What if I don't free() all my dynamically allocated memory?

David Dyer-Bennet ddb at ns.network.com
Wed May 10 04:36:40 AEST 1989


In article <543 at laic.UUCP> darin at nova.UUCP (Darin Johnson) writes:
:The only thing that makes most OS's clear allocated memory on exit, is
:virtual memory.  Without it, the OS will have to go to a lot of work to
:keep track of the memory you allocated.  If you allocate averything off
:of a stack, then it is no big deal, but what if you want to allocate something
:that won't fit in your stack space?  Believe it or not, there are a lot
:of machines that don't have virtual memory, or keep track of the memory
:you allocate, or have a near infinite upper bound on the stack?  I believe
:most small computers fall into this category, especially those that
:multitask and/or support desktop thingies and stay resident thingies.
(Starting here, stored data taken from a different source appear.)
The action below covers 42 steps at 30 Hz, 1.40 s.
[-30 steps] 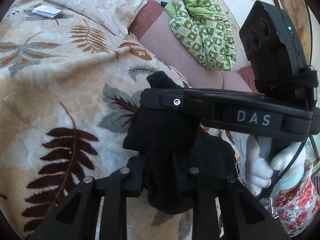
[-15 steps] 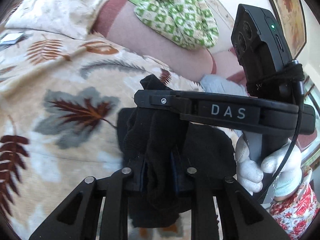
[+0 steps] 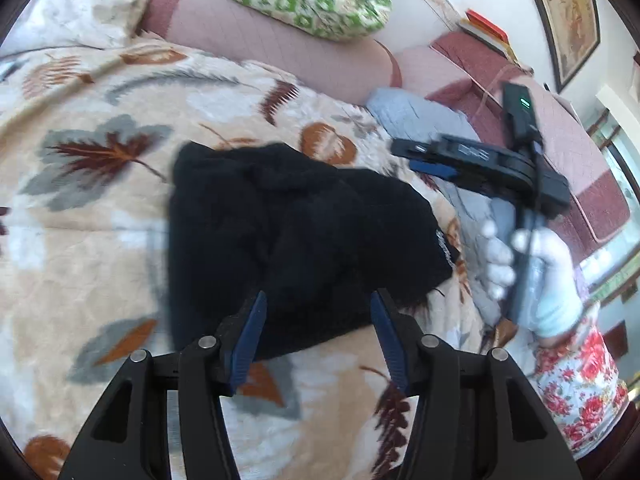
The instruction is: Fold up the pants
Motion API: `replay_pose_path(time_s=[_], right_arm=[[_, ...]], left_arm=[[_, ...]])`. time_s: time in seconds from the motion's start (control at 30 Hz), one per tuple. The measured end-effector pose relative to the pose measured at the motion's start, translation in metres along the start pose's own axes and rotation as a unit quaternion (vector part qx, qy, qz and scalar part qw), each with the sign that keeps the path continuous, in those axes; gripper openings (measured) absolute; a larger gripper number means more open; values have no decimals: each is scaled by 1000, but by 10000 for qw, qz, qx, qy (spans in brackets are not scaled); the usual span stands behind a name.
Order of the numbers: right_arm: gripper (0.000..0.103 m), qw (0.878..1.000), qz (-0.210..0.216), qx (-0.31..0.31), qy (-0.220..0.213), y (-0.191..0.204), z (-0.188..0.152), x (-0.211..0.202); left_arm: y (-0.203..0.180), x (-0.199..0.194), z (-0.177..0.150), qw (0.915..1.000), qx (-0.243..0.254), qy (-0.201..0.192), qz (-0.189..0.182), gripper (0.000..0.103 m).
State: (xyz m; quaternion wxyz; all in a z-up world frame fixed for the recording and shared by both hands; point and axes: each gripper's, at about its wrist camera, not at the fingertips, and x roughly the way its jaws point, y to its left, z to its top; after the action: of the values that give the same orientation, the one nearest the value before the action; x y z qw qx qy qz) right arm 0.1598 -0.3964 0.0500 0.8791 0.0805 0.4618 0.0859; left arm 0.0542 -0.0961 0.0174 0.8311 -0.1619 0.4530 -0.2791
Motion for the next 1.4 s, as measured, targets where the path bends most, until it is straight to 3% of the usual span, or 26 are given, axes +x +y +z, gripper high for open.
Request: replay_pose_path(time_s=[0.07, 0.13, 0.23, 0.33, 0.4, 0.5, 0.53, 0.6, 0.67, 0.77, 0.87, 1.0, 1.03, 1.13, 1.17, 1.23, 1.3, 1.4], right_arm=[[50, 9996, 221, -148, -58, 17, -2, -11], [40, 9972, 708, -232, -13, 45, -7, -14], [40, 9890, 1456, -158, 198, 79, -17, -2], [40, 9840, 1695, 51, 542, 93, -36, 27], [40, 9850, 1521, 196, 792, 90, -49, 46], [35, 9891, 1008, 391, 996, 67, -70, 62], [30, 9889, 1012, 513, 965, 56, -75, 62], [30, 9859, 1111, 805, 963, 40, -78, 58], [31, 9877, 905, 830, 968, 36, -73, 51], [37, 9936, 590, 400, 874, 56, -55, 42], [38, 9930, 728, -18, 924, 89, -33, 44], [56, 9855, 753, -663, 1369, 147, -6, 75], [56, 9828, 648, -848, 1508, 160, -1, 87], [57, 9728, 155, -1178, 1989, 186, 10, 125], [57, 9696, 44, -1175, 2144, 188, 13, 136], [57, 9587, -134, -1083, 2625, 189, 12, 161], [58, 9521, -283, -1108, 2836, 191, 8, 175], [59, 9490, -520, -1432, 2762, 203, 1, 175]], left_arm=[[15, -7, 6, 9992, -290, -182, 204, 53], [31, -8, 12, 9972, -625, -259, 319, 53], [48, -1, 13, 9939, -907, -251, 571, 53], [59, 13, 11, 9927, -982, -19, 704, 53], [61, 21, 5, 9925, -972, 138, 730, 53], [62, 24, -1, 9937, -866, 62, 707, 53], [62, 23, -1, 9941, -860, 56, 664, 53], [65, 23, -1, 9943, -934, 40, 515, 55], [67, 27, 1, 9939, -1049, 31, 345, 55], [70, 34, 4, 9925, -1219, 15, 77, 56], [67, 41, 6, 9920, -1257, 52, -93, 56], [62, 47, 7, 9925, -1214, 52, -156, 55], [62, 47, 7, 9923, -1230, 36, -156, 53], [67, 51, 5, 9914, -1298, 84, -129, 26], [70, 52, 4, 9910, -1332, 73, -129, 22], [73, 52, 4, 9903, -1371, 60, -237, 22], [74, 52, 5, 9897, -1398, 57, -316, 23], [73, 54, 7, 9869, -1505, -45, -580, 44]])
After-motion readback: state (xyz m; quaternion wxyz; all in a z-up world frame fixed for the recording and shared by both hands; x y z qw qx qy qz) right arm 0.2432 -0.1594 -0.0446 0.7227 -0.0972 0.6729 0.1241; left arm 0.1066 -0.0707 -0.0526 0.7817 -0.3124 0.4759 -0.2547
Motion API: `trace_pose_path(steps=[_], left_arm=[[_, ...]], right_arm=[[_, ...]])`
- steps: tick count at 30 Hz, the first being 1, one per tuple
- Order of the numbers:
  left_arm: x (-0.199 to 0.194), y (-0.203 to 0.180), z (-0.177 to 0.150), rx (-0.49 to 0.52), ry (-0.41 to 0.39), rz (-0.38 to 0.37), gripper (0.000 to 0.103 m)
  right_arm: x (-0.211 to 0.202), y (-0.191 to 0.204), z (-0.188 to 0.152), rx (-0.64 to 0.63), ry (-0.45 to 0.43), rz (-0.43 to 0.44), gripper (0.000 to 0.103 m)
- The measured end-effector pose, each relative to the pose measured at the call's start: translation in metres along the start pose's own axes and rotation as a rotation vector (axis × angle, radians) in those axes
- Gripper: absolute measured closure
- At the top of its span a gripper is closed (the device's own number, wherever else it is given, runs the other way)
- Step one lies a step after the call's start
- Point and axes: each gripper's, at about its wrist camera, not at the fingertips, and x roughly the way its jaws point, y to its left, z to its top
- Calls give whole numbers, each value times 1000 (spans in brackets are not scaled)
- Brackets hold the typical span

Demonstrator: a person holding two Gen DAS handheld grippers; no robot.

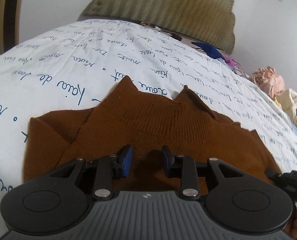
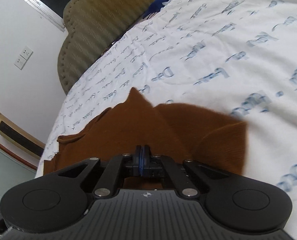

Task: Fold small clothes
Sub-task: 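Release the hem with the right gripper and lift both open grippers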

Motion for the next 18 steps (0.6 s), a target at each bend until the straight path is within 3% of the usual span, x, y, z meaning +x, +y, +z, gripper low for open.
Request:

TSS/8 on a PDP-8/I, RSTS on a pdp-11, TOPS-10 and TOPS-20 on KL-10
hardware, MS-DOS, and all versions of Unix I have seen do not display
the behavior you describe as common above.  Only Tops-10, Tops-20, and
a few of the unixes are virtual-memory systems.  Most of these probably
count as "small computers" by today's standards :-)

In my experience it's the presence of a "process" abstraction in the
operating system that allows clean handling of un-freed memory at
process termination.  Even the 8088-based Unix was able to handle that.